Experimentation with RDF, RDFS, OWL, and SPARQL
I have been doing some experimentation with RDF, RDFS, OWL, and SPARQL. I have not been able to create a lot so far; the learning curve is rather flat now. What I have created is interesting from a number of perspectives.
I am working with this randomly selected SEC XBRL financial filing. What I want to do is two things. First, generated the model structure of the filing in RDF and second, validate the model structure against an OWL ontology (or RDFS) to see if is possible.
To start, consider a few things. This is the presentation linkbase of that filing. That is expressed in XBRL using XLink. It is VERY hard to work with this raw XBRL. No problem, send the XBRL file to an XBRL processor and generate an easier to use XML infoset. If you look at that XML infoset, you can start to understand the model. It is way easier to use that the raw XBRL/XLink. Next, I serialized that exact same information in RDF.
If you look at that you might say two things. First you might say, "Now wait a minute, that is harder to read than the XML infoset." And you would be right. The second thing you might see if you looked at this is the remarkable parallel between XLink and RDF.

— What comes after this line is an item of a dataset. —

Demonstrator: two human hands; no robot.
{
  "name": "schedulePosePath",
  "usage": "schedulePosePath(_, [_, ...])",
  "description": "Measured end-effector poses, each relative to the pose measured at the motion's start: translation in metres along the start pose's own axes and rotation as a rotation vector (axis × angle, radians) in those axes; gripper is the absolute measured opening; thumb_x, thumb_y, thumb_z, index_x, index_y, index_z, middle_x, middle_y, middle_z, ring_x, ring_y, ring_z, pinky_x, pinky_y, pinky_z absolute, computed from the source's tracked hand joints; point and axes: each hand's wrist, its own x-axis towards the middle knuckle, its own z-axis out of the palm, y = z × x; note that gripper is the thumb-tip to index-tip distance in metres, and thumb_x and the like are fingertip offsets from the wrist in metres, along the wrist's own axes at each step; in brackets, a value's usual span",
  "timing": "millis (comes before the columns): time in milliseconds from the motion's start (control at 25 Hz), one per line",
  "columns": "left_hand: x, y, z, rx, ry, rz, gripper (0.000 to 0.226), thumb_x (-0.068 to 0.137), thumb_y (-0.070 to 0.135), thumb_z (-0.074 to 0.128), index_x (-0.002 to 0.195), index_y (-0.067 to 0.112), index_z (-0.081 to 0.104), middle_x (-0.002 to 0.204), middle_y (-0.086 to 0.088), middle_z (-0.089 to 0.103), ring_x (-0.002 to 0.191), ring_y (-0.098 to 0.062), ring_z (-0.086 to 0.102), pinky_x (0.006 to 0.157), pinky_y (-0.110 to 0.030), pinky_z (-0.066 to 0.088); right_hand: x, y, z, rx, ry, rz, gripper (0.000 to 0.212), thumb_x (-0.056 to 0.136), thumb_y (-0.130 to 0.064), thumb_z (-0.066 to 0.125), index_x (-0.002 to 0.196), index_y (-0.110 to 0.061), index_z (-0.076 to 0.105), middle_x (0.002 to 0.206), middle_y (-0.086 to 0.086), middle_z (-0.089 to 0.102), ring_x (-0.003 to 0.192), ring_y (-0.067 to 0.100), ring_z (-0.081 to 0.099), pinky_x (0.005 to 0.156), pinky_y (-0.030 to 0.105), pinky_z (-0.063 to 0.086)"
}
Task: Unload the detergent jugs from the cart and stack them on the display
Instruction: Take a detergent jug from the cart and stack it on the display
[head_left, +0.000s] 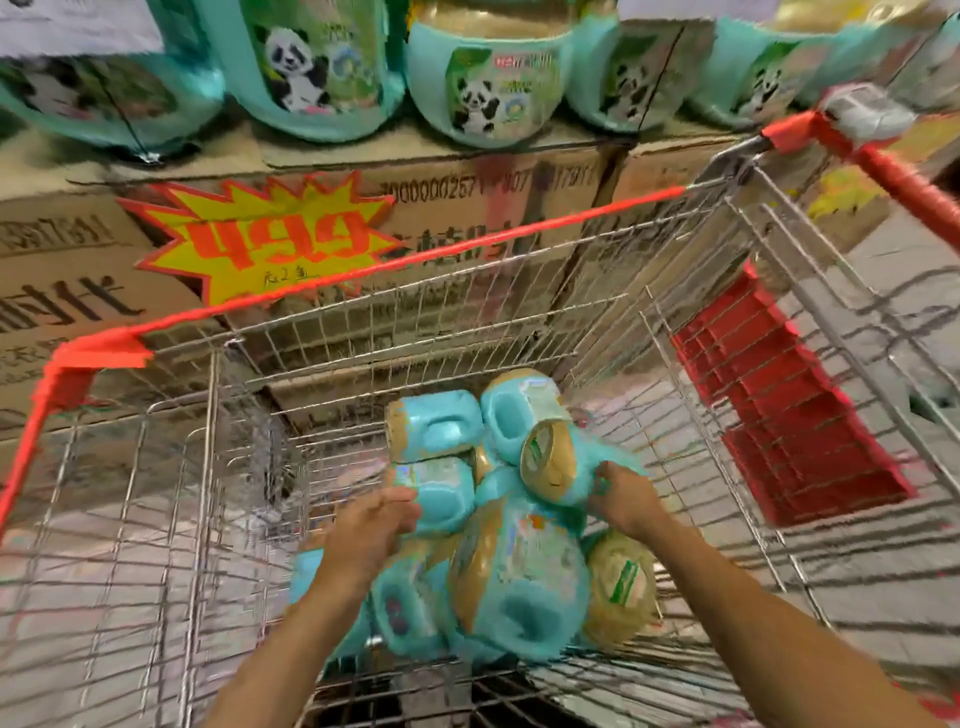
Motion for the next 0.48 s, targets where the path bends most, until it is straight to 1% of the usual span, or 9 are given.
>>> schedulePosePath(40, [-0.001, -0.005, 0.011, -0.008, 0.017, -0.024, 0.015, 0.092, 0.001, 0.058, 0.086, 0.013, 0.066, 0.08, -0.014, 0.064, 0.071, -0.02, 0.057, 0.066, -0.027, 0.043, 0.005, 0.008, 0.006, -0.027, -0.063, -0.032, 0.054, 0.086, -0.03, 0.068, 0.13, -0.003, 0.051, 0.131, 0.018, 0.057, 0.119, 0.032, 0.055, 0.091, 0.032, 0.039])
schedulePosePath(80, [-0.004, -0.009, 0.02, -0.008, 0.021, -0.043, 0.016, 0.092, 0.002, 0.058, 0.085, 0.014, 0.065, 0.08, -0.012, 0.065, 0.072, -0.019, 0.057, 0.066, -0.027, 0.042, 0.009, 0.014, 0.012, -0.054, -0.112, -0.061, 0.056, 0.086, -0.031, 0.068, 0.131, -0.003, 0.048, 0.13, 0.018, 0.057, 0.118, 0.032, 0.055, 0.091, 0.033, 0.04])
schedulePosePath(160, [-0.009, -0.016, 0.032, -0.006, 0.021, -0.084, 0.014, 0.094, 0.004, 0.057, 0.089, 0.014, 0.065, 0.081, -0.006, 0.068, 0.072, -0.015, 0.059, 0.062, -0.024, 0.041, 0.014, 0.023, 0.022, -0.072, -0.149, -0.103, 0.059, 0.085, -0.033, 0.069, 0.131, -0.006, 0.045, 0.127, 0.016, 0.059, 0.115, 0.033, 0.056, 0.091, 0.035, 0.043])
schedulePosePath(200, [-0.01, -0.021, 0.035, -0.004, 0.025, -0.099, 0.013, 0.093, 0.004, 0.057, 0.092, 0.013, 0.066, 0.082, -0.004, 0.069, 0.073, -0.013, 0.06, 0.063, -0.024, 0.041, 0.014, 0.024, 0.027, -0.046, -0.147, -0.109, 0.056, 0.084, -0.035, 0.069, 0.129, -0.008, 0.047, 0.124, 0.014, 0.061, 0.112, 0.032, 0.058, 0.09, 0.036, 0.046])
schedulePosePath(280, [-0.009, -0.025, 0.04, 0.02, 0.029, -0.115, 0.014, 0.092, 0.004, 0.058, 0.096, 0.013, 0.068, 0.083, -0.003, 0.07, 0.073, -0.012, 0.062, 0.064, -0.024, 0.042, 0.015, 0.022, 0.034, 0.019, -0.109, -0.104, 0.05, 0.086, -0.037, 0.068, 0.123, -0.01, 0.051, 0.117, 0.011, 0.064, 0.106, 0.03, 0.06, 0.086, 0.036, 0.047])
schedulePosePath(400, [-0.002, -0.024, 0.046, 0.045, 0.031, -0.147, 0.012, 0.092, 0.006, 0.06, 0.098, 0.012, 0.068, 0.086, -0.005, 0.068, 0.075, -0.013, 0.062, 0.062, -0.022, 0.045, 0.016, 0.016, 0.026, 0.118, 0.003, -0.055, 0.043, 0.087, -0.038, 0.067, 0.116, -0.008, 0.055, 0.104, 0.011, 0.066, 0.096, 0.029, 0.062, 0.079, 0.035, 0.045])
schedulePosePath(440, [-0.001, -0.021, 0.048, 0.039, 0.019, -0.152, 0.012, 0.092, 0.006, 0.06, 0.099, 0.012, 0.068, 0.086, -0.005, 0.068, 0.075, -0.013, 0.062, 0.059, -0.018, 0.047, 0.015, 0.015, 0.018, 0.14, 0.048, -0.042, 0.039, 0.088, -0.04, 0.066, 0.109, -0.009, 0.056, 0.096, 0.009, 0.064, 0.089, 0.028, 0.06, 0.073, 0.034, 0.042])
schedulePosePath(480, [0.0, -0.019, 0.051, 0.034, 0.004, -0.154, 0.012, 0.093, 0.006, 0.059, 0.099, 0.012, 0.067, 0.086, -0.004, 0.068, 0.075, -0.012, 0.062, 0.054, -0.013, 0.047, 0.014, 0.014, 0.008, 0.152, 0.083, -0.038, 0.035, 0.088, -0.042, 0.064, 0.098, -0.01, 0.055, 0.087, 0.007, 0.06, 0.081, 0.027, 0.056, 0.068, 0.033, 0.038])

All three of those technical syntaxes say EXACTLY the same thing: the XBRL presentation linkbase expressed in XLink, the XML infoset in just raw XML, and the RDF. EXACTLY the same thing.
However, there are HUGE differences between the three serializations.

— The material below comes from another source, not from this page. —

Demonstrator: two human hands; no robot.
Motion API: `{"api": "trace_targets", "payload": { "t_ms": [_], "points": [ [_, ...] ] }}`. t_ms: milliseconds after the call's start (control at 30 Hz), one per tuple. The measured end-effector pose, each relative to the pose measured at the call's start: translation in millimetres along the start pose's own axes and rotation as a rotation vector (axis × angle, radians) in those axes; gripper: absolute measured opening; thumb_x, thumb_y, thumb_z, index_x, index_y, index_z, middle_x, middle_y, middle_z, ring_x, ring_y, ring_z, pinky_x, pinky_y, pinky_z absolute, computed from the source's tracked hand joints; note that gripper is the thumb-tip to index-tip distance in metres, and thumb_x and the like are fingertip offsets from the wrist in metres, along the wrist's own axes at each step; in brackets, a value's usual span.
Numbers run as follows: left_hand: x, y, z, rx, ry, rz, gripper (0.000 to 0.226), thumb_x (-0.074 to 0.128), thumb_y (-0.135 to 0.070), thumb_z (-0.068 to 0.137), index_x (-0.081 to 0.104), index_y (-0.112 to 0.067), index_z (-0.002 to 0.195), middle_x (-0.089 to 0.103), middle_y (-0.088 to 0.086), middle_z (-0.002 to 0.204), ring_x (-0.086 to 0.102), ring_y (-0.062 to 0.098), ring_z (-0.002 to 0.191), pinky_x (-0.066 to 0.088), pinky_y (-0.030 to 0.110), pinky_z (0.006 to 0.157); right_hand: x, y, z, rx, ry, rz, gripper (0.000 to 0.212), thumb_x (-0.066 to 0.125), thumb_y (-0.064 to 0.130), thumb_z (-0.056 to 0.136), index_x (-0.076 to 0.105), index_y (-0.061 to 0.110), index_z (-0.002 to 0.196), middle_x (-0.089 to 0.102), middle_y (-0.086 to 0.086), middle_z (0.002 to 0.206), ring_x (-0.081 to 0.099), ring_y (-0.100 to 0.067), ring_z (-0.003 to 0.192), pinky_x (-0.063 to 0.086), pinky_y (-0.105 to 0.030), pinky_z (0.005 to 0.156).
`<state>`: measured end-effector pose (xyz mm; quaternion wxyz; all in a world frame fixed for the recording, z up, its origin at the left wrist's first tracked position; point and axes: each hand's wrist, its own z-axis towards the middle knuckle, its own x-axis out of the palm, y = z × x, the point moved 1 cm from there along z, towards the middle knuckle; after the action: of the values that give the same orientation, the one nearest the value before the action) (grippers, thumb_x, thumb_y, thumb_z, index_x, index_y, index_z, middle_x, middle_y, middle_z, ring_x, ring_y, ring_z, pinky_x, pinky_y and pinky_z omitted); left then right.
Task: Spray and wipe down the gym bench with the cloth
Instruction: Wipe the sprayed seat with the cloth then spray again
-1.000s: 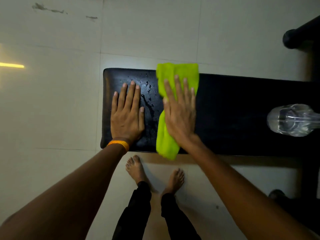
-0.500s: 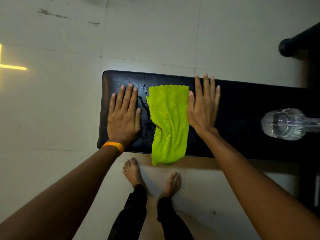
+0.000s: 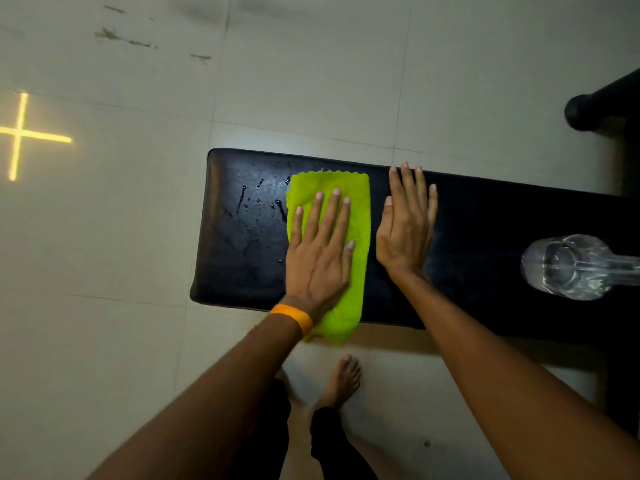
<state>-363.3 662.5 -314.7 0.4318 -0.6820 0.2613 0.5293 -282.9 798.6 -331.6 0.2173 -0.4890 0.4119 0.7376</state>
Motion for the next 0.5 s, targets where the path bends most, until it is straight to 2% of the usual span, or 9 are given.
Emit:
{"api": "trace_targets", "payload": {
  "t_ms": [100,200,333,433,500],
  "points": [
    [-9,29,31,0.05,0.016,0.046,0.064,0.033,-0.039,0.103,0.02,-0.015,0.16,0.015,0.006,0.168,0.009,0.027,0.156,0.007,0.049,0.126,1,0,-1,-0.014,-0.01,-0.028,0.049,0.038,0.018,0.101,0.048,0.01,0.148,0.043,-0.009,0.157,0.032,-0.026,0.15,0.017,-0.049,0.125],
    [-18,53,59,0.024,0.025,0.047,0.063,0.028,-0.04,0.103,0.02,-0.015,0.16,0.017,0.008,0.168,0.01,0.027,0.156,0.006,0.048,0.127,1,2,-2,-0.014,0.002,-0.046,0.049,0.037,0.02,0.102,0.047,0.01,0.149,0.042,-0.009,0.158,0.031,-0.026,0.151,0.017,-0.049,0.125],
    [-19,34,47,-0.072,0.027,0.083,0.065,0.025,-0.04,0.103,0.014,-0.012,0.161,0.011,0.012,0.169,0.006,0.03,0.156,0.005,0.053,0.126,0,4,-2,-0.015,-0.012,-0.065,0.048,0.038,0.02,0.102,0.047,0.01,0.149,0.042,-0.009,0.158,0.032,-0.027,0.15,0.017,-0.049,0.125],
    [-13,17,15,0.06,0.075,0.13,0.067,0.028,-0.041,0.104,0.014,-0.008,0.16,0.009,0.013,0.168,0.006,0.03,0.156,0.008,0.055,0.125,-1,4,-2,-0.018,-0.006,-0.086,0.049,0.038,0.02,0.102,0.046,0.011,0.149,0.041,-0.009,0.158,0.031,-0.026,0.151,0.016,-0.048,0.126],
    [-18,40,18,0.125,0.079,0.148,0.066,0.031,-0.039,0.103,0.017,-0.009,0.16,0.014,0.013,0.168,0.012,0.029,0.156,0.011,0.053,0.125,-1,3,-2,-0.019,-0.003,-0.087,0.049,0.038,0.021,0.102,0.045,0.011,0.15,0.04,-0.008,0.159,0.03,-0.026,0.151,0.016,-0.048,0.126]
  ]
}}
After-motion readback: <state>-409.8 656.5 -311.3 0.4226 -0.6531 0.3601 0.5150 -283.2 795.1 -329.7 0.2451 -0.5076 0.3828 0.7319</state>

- The XBRL presentation relations expressed in XLink can be validated. BUT, it can be validated only to the extent that the XBRL processor understands the information. All XBRL processors understand the XBRL syntax of course. HOWEVER, what XBRL processors do NOT understand is how the presentation relations should be structured, whether those presentation relations are consistent with the XBRL calculation relations and XBRL definition relations. Why? Well, because XBRL only has "parent-child" (http://www.xbrl.org/2003/arcrole/parent-child) type relations in the presentation linkbase. What does the parent-child relationship mean? What relations are allowed? You cannot express that in XBRL beyond "parent-child" and you therefore cannot validate that you are building the relations correctly or consistently across all linkbases with XBRL.

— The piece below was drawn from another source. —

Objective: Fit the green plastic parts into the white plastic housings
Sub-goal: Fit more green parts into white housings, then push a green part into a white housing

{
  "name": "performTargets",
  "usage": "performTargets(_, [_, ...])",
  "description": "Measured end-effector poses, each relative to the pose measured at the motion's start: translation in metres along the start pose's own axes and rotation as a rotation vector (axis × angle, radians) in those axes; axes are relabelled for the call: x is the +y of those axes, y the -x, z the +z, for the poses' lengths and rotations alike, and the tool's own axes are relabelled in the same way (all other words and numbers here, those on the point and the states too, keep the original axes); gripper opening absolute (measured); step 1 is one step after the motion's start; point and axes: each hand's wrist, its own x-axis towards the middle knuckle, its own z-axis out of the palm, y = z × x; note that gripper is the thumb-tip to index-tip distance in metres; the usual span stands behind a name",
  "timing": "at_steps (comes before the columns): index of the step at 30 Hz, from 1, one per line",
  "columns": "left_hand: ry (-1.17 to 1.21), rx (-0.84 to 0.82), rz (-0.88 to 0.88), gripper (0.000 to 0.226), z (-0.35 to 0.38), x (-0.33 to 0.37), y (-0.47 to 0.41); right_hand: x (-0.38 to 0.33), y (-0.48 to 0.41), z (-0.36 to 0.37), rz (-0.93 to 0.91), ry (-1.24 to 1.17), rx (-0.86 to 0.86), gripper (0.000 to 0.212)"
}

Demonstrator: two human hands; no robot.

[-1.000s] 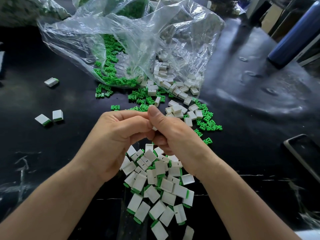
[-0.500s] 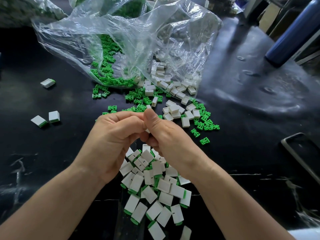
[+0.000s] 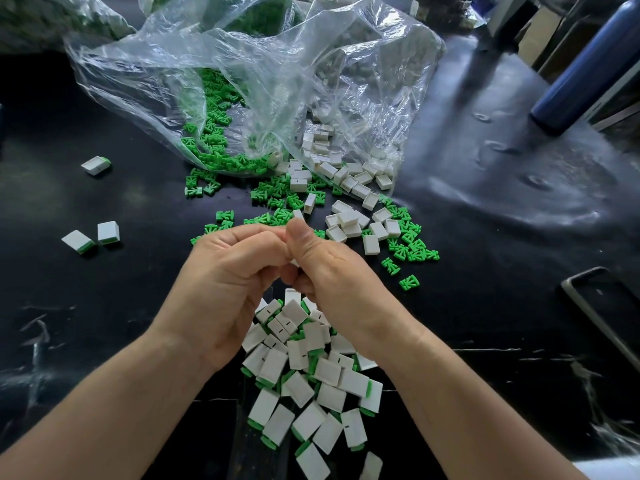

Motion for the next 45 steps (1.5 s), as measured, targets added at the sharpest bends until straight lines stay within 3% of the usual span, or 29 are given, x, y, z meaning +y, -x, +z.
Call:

- The XML infoset relations are WAY clearer. They are WAY easier for a human to read, WAY easier for an XML parser to work with, and ALL the information you want to work with is there. (If you go back to the XBRL presentation relations you will note that you have to go grab information from the XSD file to have information about the report elements.) If this format is so much better, then why doesn't XBRL use this format? Well, because the XML infoset format is not extensible. That is WHY XBRL used XLink. But there is something else wrong with the XML infoset format. You still cannot tell if (a) the information expressed is CORRECT and (b) you cannot tell if the information is CONSISTENT with the XBRL calculations and XBRL definition relations. You can write a validator very, very easily to perform the tests to see if the relations are CORRECT; but, that is work.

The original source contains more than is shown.